Buddhism and Loneliness

No obsession is the same as all other obsessions. That’s what makes it an obsession.

Making it an “Other” means you are singling it out for punishment or annihalation. Any other obsessions you may have are not the topic of this thread and have nothing to do with this conversation.

Actually it is when the root is the same as all the others. I’m not signaling it for punishment or destruction, I just want to let it go. Everything else was similar, all my previous obsessions where the same as this, I eventually moved on. This one is just taking longer.

What you don’t understand is that the root of this is the fear of being wrong/not knowing/ fear of missing out. It was honestly the same with everything else, no matter how ridiculous (some of them anyway) were, I just couldn’t let go for fear of missing something or being wrong.
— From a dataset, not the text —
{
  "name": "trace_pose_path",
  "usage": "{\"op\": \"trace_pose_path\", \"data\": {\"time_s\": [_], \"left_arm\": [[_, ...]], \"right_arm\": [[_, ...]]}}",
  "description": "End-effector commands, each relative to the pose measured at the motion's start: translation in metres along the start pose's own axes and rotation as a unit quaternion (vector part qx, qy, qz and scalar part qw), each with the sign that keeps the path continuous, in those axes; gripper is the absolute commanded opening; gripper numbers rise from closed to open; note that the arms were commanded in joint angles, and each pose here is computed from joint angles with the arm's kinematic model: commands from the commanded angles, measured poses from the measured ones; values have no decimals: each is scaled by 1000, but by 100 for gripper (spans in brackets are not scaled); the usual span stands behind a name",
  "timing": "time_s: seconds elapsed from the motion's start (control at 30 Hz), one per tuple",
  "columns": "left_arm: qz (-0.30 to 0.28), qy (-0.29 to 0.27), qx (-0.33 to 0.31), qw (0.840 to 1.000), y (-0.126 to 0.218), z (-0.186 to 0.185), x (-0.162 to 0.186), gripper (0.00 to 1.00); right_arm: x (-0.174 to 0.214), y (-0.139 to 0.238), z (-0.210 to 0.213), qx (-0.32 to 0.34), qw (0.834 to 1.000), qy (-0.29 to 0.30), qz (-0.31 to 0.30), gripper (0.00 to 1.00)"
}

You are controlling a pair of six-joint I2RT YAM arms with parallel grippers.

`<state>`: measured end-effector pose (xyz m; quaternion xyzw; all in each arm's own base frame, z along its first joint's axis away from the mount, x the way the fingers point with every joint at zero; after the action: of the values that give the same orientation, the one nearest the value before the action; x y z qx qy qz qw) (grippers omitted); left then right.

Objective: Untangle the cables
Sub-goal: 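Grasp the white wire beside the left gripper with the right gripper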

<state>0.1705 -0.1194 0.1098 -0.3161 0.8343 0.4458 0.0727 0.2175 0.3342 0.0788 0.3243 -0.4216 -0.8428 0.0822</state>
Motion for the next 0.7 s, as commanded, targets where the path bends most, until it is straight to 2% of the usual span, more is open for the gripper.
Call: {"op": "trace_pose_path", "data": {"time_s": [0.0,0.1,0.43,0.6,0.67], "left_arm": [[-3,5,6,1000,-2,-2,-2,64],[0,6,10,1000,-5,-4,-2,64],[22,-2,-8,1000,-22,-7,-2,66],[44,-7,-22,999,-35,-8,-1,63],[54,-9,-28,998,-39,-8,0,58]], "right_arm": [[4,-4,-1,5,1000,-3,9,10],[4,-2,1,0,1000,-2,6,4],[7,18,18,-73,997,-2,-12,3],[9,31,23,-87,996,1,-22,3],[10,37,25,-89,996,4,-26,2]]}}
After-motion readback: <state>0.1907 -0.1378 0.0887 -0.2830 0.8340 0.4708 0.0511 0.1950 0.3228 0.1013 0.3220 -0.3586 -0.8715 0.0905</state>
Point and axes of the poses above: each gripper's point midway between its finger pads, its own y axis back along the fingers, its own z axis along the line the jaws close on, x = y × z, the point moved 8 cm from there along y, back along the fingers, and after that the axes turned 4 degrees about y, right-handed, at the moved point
Take that away and all the obsessions crumble, this one included.

I know the root, you just seem to think this isn’t the same as the rest. The problem I have is dealing with the root.
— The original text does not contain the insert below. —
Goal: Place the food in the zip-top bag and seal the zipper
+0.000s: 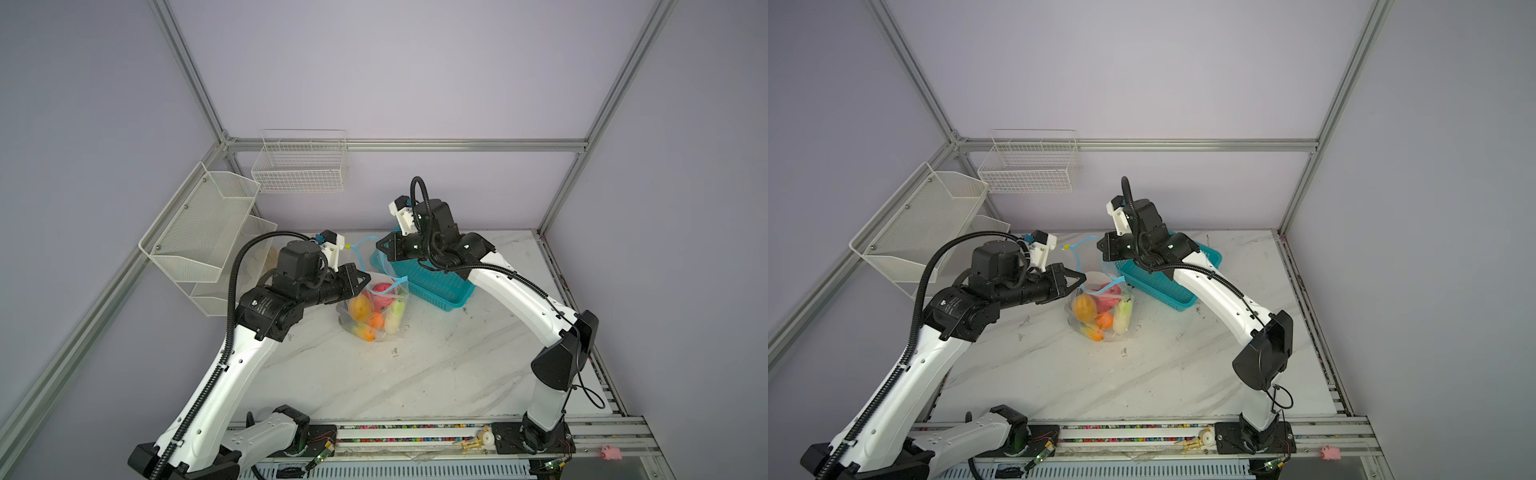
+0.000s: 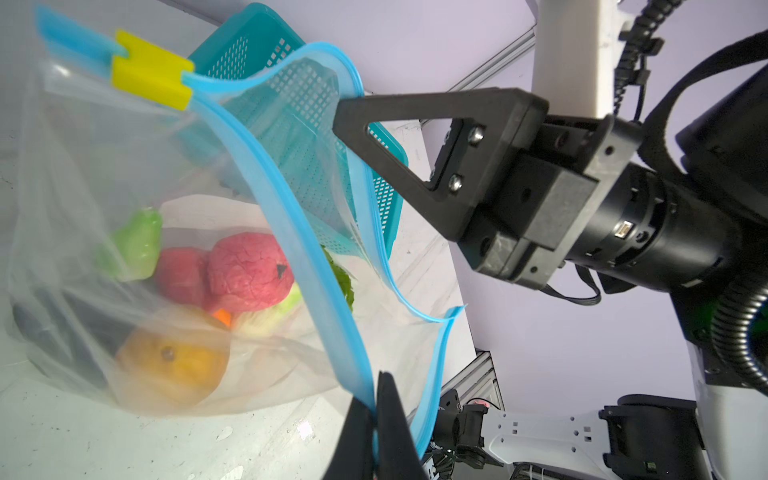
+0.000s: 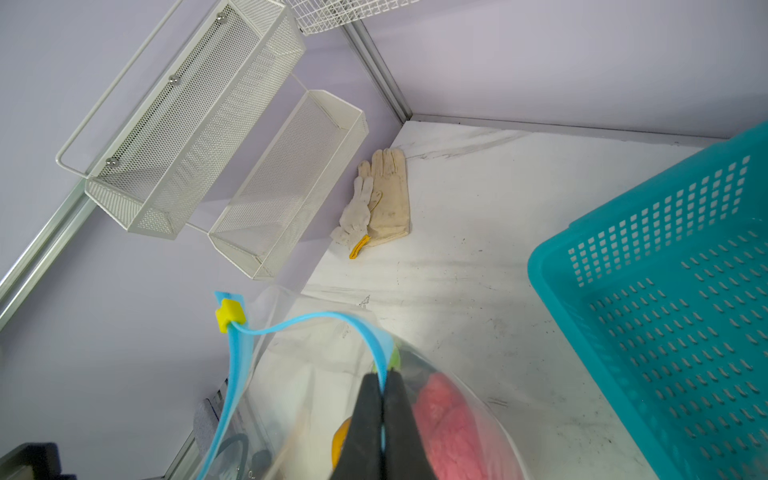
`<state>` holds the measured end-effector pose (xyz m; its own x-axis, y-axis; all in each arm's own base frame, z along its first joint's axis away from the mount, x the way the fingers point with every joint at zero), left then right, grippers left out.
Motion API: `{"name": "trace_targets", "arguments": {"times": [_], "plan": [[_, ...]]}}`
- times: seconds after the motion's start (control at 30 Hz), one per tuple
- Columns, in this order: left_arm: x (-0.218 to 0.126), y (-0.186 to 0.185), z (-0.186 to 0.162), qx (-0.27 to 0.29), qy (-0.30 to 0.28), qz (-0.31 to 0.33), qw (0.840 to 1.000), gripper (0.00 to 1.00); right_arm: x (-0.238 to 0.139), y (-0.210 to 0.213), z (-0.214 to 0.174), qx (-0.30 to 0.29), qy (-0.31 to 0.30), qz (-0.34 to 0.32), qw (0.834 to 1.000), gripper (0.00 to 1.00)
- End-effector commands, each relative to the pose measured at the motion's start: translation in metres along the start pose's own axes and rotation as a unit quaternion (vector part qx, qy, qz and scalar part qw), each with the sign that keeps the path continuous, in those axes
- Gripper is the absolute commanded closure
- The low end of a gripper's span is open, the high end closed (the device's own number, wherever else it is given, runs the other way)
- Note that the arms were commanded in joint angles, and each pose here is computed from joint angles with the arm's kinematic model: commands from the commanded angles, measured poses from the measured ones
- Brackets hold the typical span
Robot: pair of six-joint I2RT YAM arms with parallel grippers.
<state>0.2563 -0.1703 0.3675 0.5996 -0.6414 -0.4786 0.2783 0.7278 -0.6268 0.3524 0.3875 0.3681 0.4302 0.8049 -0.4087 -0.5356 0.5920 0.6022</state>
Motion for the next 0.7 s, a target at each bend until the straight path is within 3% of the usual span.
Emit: {"name": "trace_targets", "arguments": {"times": [0.0, 0.17, 0.37, 0.67], "plan": [[-0.021, -0.023, 0.019, 0.017, -0.043, -0.029, 0.998, 1.00, -0.008, 0.015, 0.010, -0.018, -0.007, 0.026, 0.999, 1.00], [-0.012, -0.014, 0.013, 0.007, -0.034, -0.016, 0.999, 1.00, -0.003, 0.015, 0.002, -0.019, 0.004, 0.040, 0.999, 1.00], [0.001, -0.003, 0.006, -0.002, -0.020, -0.007, 1.000, 1.00, 0.000, 0.009, -0.013, -0.037, 0.013, 0.052, 0.998, 0.86], [0.016, 0.009, -0.001, -0.007, -0.007, 0.004, 1.000, 1.00, -0.035, 0.022, 0.003, -0.121, -0.038, 0.047, 0.991, 0.52]]}}
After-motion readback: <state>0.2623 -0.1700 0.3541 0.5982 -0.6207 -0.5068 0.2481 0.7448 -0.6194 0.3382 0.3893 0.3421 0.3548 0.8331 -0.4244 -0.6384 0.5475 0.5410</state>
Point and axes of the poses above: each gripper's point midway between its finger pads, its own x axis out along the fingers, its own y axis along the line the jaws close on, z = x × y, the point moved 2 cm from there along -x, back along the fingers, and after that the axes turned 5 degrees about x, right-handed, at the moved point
I think I can help you then. You are absolutely, positively, dead wrong about Buddhism. You have not the first understanding of it, and have no business even beginning to believe that you know anything about it at all.

See there? How true that is? And how the world just kept on spinning nonetheless?

You’ll find your dinner still tastes the same as well, and you’ll still need to brush your teeth tonight if you don’t want cavities.

I suspect though that you are wrong about the root. I think that somebody taught you that you were only lovable if you were right about things. That if you lacked knowledge or got something wrong, you were not worth their time or approval.

If I’m right, and if they did, then that person is a truly useless asshole. Work on divorcing your self-esteem from their opinions of the world, because that person is dysfunctional.